One group of studies found that although poor and working-class boys lag behind girls in reading when they get to middle school, boys in the wealthiest schools do not fall behind, either in middle school or in high school. University of Michigan education professor Valerie Lee reports that gender differences in academic performance are "small to moderate."
In my mind, that notion has combined with how the storyline in just about any Tennesse Williams' play suggests that when push comes to shove the male of the human species will also attempt to affect change in his world via violence. When reason or civil negotiations break down, a man can always hurl something across a room to try to regain the upper hand. In William's world, women have more subtle powers, and while men have access to those too, they rely on violence as their ultimate trump card.
As Cady Noland noted, however, we humans (at least in America) have collectively come to view violence as "abnormal."
OK, so I don't really mean that. What I really mean is that mostly women view violence as "abnormal" and mostly men agree with the women or stay silent on the topic in polite company. Very few of my male friends, gay or straight, volunteer that they find boxing or football or rugby or action movies or whatever too "violent." Only my women friends ever say that. My male friends may not seek out violence in their daily lives, but they seem to understand its appeal.
So putting together the findings about the true disparity being related to socio-economic conditions with the belief that violence is nature's way of letting males assert their power when all else fails, this has led me to begin to wonder whether the "crisis" some perceive isn't about personal achievement as much as it about personal power. Boys are frustrated (and that reveals itself in their school work and other social interactions) because they're told to resist their nature. It's like the son in "The Incredibles" who was told not to use his superhuman speed by his parents...he was utterly frustrated, and it led to him acting out.

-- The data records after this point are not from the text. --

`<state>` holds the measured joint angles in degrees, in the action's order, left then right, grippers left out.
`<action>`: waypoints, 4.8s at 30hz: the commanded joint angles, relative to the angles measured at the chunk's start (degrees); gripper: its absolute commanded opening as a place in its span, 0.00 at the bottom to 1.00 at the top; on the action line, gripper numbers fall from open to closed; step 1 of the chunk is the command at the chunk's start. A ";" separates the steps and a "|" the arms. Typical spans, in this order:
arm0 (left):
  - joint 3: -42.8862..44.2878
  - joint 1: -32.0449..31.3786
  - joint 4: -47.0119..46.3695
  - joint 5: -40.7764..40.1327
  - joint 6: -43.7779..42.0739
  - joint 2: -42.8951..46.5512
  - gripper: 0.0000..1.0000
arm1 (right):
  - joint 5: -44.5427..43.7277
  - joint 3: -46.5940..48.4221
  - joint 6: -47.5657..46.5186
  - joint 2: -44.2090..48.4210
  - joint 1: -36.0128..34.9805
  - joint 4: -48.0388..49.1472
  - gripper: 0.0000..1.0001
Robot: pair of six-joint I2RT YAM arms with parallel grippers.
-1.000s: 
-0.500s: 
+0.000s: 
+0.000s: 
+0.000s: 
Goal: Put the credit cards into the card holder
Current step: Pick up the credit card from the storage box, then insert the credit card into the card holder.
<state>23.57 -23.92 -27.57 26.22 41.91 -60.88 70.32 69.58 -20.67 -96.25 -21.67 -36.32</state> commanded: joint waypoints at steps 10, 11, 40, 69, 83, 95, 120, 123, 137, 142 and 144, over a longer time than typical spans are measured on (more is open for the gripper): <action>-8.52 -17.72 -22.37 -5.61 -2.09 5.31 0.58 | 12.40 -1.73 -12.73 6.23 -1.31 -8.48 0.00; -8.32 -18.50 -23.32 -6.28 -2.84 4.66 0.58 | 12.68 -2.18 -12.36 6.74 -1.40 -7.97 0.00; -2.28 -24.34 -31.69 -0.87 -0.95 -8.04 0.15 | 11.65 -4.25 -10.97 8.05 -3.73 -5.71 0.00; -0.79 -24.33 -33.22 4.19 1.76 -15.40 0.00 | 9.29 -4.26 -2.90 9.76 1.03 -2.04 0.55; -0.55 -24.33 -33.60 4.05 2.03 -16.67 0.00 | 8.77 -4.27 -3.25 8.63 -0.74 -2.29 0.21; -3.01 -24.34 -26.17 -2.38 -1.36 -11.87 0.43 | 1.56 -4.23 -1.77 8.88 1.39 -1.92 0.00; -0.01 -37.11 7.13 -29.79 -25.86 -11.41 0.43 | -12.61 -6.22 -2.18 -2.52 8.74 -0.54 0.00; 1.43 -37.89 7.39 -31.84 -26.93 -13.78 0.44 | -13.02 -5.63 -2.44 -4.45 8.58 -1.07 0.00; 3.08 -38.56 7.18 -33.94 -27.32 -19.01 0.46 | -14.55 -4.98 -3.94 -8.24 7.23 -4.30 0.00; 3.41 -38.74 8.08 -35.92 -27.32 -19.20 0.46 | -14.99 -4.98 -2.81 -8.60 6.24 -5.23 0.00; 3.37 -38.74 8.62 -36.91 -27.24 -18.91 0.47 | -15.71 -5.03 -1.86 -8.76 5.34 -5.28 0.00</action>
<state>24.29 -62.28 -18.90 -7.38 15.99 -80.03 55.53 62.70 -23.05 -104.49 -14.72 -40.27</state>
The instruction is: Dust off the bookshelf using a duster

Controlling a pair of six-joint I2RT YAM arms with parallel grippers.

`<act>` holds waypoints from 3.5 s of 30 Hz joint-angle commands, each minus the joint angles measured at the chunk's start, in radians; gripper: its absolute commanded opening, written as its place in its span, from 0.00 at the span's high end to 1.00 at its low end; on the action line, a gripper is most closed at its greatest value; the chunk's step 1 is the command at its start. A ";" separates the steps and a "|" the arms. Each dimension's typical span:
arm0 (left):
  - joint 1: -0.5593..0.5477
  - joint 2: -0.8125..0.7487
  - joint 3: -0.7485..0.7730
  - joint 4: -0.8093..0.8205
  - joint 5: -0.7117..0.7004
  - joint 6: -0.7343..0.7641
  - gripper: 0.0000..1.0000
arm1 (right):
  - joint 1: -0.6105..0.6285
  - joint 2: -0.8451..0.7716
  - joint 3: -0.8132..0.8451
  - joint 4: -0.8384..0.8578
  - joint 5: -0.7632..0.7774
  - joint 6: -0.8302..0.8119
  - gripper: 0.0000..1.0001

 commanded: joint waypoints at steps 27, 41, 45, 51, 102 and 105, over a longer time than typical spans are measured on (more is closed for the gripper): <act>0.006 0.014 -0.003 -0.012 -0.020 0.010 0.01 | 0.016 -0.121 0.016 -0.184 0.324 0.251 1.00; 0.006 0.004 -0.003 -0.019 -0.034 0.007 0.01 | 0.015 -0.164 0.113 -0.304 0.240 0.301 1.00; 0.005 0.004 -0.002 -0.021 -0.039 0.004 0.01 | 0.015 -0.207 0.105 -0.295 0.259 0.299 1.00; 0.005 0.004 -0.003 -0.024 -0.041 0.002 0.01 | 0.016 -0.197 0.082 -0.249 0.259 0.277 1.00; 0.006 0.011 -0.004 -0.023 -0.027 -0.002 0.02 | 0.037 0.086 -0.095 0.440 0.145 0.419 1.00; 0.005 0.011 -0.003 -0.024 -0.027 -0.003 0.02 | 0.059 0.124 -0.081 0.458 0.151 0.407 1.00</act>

On the other hand, in a world where violence is frowned upon for males, if you come from a well-to-do family, you'll have personal resources other than violence to help you get ahead in life, so you do. If you're poor or marginalized by society (meaning that connections or money can't buy you better results), your ultimate power as a male is violence, but you're not allowed to access that. The system is rigged. You have this ability, but they say you can't use it.
Of course there are males with no violent urges and females who can hold their own among the most brutish of males...as in all things with humans, there's a sliding scale...but I do wonder how to reconcile the "righteousness about violence" we used to share as Americans and as mammals with the forced anti-violent creatures we seem to be collectively now. And I should be careful to note that I'm not suggesting the Tea Party idiots hurling bricks through windows or Christian militia plotting terrorist actions have any sort of "violence virtue" on their side. I would rather they spend half an hour trying to really understand the Health Insurance Reform legislation with an open mind (and a realistic assessment of their own income and how it will really impact them personally). I suspect most of them would calm down quite a bit as a result.
But I can't help but wonder whether we have gone too far in suppressing our nature. What correcting that might mean isn't clear to me (it's irresponsible to call for more violence, I know). Then again, none of the beasts on Animal Planet seek out violence for its own sake. They simply resort to it when pushed to.